ABOUT THIS EXERCISE: Only the lines from the one with "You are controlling" to the end of the data below should be given again, exactly as written.

<<<<

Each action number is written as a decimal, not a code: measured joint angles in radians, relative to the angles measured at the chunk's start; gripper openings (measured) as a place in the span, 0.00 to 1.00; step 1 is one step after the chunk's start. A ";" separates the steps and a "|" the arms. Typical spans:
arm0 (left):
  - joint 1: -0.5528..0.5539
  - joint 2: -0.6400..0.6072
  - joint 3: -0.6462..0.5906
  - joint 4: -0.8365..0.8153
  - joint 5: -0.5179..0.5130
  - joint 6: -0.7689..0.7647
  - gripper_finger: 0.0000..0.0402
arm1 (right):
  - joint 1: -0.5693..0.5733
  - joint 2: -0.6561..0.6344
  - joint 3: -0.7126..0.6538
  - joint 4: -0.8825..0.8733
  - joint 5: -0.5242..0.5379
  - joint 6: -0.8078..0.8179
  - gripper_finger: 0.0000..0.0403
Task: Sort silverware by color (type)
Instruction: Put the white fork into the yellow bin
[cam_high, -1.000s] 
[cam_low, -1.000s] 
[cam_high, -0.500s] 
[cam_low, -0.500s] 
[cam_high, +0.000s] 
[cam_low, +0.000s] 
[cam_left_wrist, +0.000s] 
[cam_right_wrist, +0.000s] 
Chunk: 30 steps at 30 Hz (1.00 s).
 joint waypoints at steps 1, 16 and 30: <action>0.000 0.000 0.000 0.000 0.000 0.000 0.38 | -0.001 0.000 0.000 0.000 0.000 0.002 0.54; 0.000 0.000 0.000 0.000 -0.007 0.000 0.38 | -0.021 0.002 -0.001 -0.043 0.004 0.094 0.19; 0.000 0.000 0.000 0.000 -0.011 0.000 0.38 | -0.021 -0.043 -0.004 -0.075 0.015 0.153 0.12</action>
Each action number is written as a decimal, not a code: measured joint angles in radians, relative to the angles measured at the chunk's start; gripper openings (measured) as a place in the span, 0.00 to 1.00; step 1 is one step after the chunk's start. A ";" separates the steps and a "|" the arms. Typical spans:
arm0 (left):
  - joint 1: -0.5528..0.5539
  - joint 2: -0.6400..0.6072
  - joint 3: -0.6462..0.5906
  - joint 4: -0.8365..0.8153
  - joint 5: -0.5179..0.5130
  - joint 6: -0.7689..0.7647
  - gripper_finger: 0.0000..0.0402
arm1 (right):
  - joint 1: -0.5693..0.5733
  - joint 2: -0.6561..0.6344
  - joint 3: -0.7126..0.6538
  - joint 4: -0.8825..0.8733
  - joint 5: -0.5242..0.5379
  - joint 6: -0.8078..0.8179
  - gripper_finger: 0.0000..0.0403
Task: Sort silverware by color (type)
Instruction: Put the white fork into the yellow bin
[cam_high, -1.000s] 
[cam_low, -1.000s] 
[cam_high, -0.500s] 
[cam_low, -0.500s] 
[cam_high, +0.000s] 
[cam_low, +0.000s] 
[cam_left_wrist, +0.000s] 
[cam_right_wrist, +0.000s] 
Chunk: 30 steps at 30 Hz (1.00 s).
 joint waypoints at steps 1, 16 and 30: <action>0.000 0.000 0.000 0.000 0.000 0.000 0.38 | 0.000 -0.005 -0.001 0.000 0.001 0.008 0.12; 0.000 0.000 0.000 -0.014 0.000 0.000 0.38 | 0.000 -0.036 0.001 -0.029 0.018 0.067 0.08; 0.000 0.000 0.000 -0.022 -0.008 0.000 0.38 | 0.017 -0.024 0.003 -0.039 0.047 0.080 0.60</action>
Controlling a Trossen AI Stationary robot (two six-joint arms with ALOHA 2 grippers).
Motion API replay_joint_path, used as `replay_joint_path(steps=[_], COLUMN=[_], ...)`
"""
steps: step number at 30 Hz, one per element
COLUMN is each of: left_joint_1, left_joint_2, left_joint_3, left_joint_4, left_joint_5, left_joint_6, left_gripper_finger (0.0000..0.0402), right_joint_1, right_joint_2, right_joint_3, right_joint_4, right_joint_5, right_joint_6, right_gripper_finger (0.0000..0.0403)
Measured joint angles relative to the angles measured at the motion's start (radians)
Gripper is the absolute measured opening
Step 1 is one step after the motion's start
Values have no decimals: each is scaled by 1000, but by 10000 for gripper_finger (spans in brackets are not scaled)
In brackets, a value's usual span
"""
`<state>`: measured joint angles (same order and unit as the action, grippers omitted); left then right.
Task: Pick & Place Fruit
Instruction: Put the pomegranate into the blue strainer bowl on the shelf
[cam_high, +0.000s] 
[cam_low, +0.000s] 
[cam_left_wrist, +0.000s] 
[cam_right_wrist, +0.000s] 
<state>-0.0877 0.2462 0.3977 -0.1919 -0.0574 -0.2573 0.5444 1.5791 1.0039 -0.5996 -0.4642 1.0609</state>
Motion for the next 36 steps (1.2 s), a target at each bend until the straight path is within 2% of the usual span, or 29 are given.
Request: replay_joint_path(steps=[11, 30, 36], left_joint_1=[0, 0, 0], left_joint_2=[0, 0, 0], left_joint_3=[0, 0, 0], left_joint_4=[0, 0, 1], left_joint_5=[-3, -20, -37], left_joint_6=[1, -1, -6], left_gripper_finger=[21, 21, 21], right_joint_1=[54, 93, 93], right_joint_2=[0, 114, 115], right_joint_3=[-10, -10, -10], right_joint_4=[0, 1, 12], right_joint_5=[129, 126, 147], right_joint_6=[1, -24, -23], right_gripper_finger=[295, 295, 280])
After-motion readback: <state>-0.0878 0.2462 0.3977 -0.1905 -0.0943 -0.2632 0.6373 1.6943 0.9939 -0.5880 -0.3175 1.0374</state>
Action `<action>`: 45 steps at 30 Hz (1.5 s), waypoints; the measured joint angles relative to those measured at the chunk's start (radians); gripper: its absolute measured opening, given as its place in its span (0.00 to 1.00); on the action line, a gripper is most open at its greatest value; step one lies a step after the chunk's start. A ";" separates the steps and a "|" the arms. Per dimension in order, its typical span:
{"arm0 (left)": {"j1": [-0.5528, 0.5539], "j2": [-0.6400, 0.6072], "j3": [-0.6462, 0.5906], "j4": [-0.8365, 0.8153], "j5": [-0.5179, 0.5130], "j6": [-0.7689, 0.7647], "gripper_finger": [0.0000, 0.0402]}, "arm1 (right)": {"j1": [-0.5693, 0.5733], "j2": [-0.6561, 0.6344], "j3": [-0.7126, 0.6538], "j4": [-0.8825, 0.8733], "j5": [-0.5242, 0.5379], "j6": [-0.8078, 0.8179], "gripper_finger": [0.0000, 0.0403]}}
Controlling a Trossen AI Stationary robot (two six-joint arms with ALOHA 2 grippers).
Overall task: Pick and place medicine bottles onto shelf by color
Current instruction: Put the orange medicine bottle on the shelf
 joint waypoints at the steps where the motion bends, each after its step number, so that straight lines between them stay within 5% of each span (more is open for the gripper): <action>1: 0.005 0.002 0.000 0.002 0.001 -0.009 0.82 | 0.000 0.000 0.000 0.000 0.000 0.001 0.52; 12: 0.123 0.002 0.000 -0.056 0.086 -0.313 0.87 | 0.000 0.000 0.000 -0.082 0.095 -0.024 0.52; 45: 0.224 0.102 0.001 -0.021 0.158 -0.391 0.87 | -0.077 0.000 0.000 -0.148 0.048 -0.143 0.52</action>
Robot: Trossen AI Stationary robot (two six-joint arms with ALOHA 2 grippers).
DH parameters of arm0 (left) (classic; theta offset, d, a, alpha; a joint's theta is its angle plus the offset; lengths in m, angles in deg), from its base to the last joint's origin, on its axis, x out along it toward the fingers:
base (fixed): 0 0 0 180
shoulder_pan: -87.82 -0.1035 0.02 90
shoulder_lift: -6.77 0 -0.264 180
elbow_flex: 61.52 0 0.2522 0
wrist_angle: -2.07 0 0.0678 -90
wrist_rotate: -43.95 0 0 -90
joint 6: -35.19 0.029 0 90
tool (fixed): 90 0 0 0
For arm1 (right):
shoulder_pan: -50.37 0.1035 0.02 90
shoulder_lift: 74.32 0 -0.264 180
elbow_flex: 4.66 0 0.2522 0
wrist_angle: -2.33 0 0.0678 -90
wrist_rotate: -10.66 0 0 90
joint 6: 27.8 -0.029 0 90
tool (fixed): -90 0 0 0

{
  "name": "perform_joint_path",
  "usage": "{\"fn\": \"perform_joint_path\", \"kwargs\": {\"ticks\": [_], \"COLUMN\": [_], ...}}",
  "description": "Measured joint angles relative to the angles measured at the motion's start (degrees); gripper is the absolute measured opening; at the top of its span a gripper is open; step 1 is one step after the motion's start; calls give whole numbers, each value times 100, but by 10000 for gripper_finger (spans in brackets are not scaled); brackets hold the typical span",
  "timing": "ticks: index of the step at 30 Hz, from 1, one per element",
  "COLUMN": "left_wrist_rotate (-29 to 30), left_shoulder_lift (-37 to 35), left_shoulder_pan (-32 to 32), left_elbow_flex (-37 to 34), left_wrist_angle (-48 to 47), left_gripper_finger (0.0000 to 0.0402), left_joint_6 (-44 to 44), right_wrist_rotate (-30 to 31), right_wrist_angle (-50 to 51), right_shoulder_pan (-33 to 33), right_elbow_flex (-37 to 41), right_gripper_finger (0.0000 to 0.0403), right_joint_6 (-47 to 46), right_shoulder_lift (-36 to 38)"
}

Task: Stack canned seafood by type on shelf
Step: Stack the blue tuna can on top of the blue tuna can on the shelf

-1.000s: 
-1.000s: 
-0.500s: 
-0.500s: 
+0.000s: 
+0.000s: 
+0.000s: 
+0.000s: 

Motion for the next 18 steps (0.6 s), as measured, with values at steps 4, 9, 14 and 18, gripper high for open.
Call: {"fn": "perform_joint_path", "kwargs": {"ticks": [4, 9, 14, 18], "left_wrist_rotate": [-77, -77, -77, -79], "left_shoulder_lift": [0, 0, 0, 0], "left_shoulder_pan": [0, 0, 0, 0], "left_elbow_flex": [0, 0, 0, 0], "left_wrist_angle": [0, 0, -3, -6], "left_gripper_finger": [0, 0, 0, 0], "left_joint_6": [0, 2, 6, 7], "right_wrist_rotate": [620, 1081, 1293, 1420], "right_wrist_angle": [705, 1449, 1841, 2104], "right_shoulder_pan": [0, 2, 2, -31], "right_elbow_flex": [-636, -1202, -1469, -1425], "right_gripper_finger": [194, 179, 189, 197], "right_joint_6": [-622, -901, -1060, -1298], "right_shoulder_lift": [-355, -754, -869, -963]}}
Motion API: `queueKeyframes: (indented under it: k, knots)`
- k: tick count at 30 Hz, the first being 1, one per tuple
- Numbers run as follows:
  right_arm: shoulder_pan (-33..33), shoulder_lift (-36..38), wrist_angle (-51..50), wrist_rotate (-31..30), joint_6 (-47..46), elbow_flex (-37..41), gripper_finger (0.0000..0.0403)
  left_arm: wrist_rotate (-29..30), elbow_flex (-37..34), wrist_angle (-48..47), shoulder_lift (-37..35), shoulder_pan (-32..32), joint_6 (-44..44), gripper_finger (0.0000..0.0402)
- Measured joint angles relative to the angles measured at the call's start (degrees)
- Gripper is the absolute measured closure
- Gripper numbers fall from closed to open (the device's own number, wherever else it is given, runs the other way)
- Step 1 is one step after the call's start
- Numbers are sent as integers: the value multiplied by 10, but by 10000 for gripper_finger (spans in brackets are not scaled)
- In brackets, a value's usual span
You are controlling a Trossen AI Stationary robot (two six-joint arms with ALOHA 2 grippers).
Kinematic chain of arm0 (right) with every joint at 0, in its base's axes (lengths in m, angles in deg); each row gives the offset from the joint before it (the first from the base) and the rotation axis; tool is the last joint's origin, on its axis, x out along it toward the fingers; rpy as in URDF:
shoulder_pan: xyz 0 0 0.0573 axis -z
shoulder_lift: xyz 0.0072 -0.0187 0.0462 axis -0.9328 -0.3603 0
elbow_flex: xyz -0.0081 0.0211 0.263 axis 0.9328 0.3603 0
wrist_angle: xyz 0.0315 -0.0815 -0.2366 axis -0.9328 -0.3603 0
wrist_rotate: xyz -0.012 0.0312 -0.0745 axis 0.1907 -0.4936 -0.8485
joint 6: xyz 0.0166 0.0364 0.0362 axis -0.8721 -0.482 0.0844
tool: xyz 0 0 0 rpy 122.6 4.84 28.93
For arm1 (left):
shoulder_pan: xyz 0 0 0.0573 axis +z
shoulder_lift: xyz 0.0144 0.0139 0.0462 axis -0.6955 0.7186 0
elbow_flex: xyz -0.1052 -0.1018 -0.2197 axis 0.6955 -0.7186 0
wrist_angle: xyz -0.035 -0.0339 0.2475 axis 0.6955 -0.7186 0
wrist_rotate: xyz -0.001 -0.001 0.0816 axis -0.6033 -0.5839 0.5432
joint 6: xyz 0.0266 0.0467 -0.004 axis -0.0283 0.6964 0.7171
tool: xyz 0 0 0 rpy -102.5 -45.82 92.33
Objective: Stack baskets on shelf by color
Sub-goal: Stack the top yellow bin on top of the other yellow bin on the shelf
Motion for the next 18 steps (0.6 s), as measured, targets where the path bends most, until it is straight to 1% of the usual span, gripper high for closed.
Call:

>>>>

ANSWER BOX:
You are controlling a Trossen AI Stationary robot (two six-joint arms with ALOHA 2 grippers).
Kinematic chain of arm0 (right) with every joint at 0, in its base's axes (lengths in m, angles in deg); each row gives the offset from the joint before it (the first from the base) and the rotation axis; tool is the last joint's origin, on its axis, x out along it toward the fingers; rpy as in URDF:
shoulder_pan: xyz 0 0 0.0573 axis -z
shoulder_lift: xyz 0.0072 -0.0187 0.0462 axis -0.9328 -0.3603 0
elbow_flex: xyz -0.0081 0.0211 0.263 axis 0.9328 0.3603 0
wrist_angle: xyz 0.0315 -0.0815 -0.2366 axis -0.9328 -0.3603 0
wrist_rotate: xyz -0.012 0.0312 -0.0745 axis 0.1907 -0.4936 -0.8485
joint 6: xyz 0.0166 0.0364 0.0362 axis -0.8721 -0.482 0.0844
tool: xyz 0 0 0 rpy 122.6 4.84 28.93
For arm1 (left):
shoulder_pan: xyz 0 0 0.0573 axis +z
shoulder_lift: xyz 0.0144 0.0139 0.0462 axis -0.6955 0.7186 0
elbow_flex: xyz -0.1052 -0.1018 -0.2197 axis 0.6955 -0.7186 0
wrist_angle: xyz -0.035 -0.0339 0.2475 axis 0.6955 -0.7186 0
wrist_rotate: xyz -0.001 -0.001 0.0816 axis -0.6033 -0.5839 0.5432
joint 6: xyz 0.0266 0.0467 -0.004 axis -0.0283 0.6964 0.7171
tool: xyz 0 0 0 rpy -102.5 -45.82 92.33
Objective: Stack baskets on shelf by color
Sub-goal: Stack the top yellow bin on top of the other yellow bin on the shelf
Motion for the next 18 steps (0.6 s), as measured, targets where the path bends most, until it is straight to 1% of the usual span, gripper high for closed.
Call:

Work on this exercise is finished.